Kerusakan Nord Stream 2022, AfD Jerman Serukan Kompensasi dari Ukraina

Baca juga

Kerusakan Nord Stream 2022, AfD Jerman Serukan Kompensasi dari Ukraina

Oposisi Jerman Tagih Ganti Rugi Nord Stream ke Ukraina, Ada Apa Sebenarnya?

diupdate.id - Pada saat pasokan energi menjadi topik yang makin sensitif di ranah geopolitik, muncul pernyataan kontroversial dari oposisi Jerman yang mengaitkan Ukraina dengan insiden kerusakan pipa gas Nord Stream.
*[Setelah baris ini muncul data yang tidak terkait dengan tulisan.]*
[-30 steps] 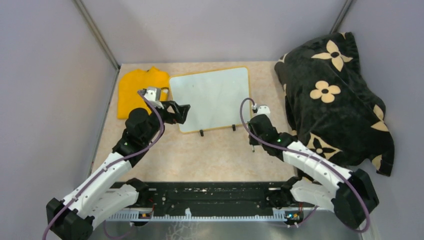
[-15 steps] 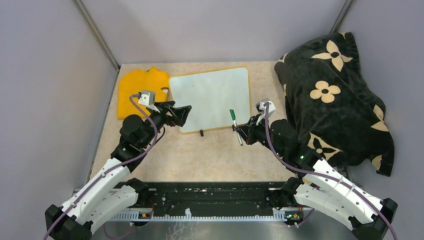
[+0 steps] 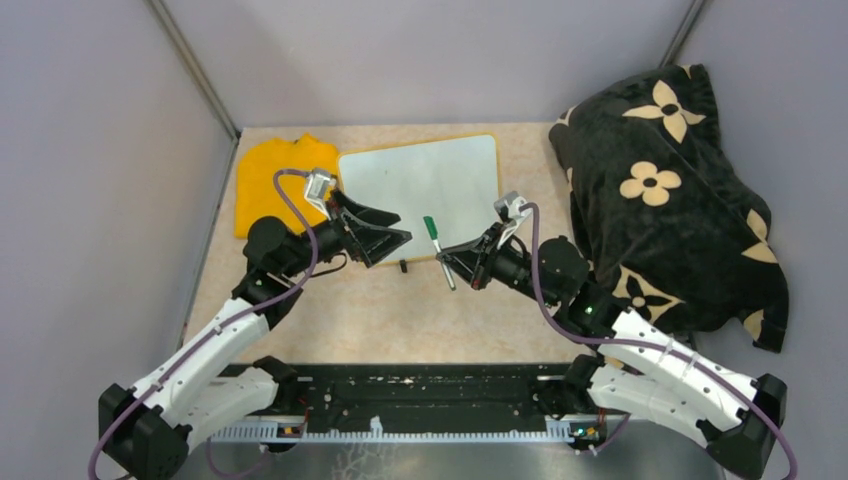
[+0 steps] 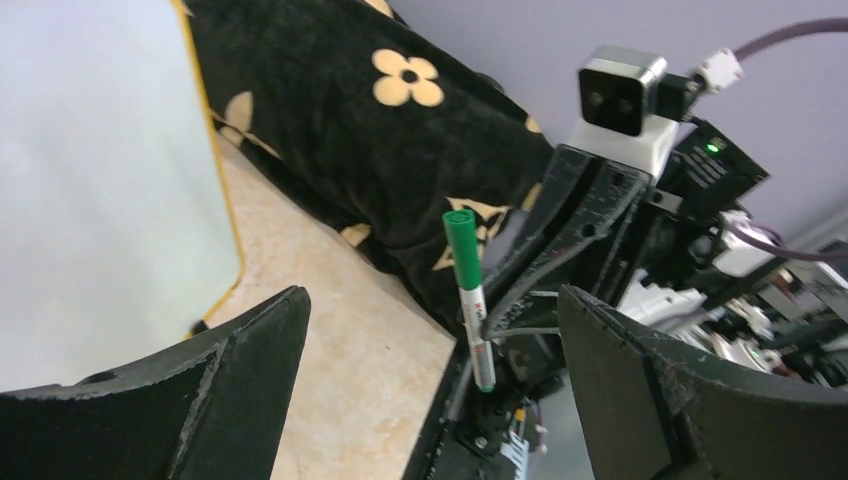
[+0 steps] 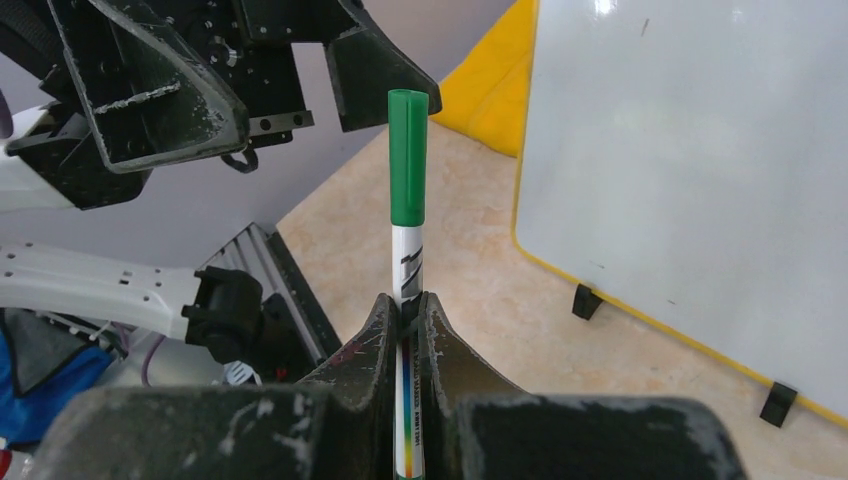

Pernyataan ini mengguncang panggung politik Eropa dan menambah rumit hubungan antara negara-negara yang terdampak.

AfD Jerman Tuntut Ukraina Bayar Ganti Rugi

Ketua umum partai oposisi sayap kanan Jerman, Alice Weidel, dalam sidang Bundestag menyerukan agar Ukraina bertanggung jawab atas kerusakan pipa gas Nord Stream yang terjadi pada September 2022. Weidel menilai, Ukraina harus memberikan kompensasi kepada Jerman karena insiden tersebut menyebabkan gangguan serius pada pasokan energi Eropa dan dampak ekonomi yang besar.

"Ukraina perlu menjelaskan peranannya dalam tindakan sabotase ini dan membayar kembali kerugian yang dialami Jerman serta Eropa," ujar Weidel seperti dikutip dari Ria Novosti, Selasa (10/6/2026). Pernyataan ini memperlihatkan keresahan dari beberapa kalangan di Jerman terkait dampak kebijakan energi yang kini semakin sulit.

Latar Belakang dan Dampaknya

Pasokan minyak dan gas dari Rusia selama puluhan tahun memberikan fondasi kuat bagi kemakmuran ekonomi Jerman. Namun, kebijakan pemerintah Jerman yang mengambil sikap konfrontatif terhadap Moskow malah dianggap memicu kerusakan serius dalam sistem energi tersebut. Ledakan pipa gas Nord Stream dan Nord Stream 2 pada 26 September 2022 di Laut Baltik merupakan insiden unik yang masih dalam penyelidikan untuk menentukan penyebab pasti, dengan indikasi sabotase yang belum dikonfirmasi sepenuhnya.

Kerusakan ini mengakibatkan hilangnya pasokan energi fosil yang terjangkau, memperburuk krisis energi di Eropa sekaligus menimbulkan tekanan ekonomi. Weidel menekankan, model ketergantungan Jerman pada energi Rusia harus dievaluasi dan memperbaiki hubungan dengan Rusia bisa menjadi jalan keluar.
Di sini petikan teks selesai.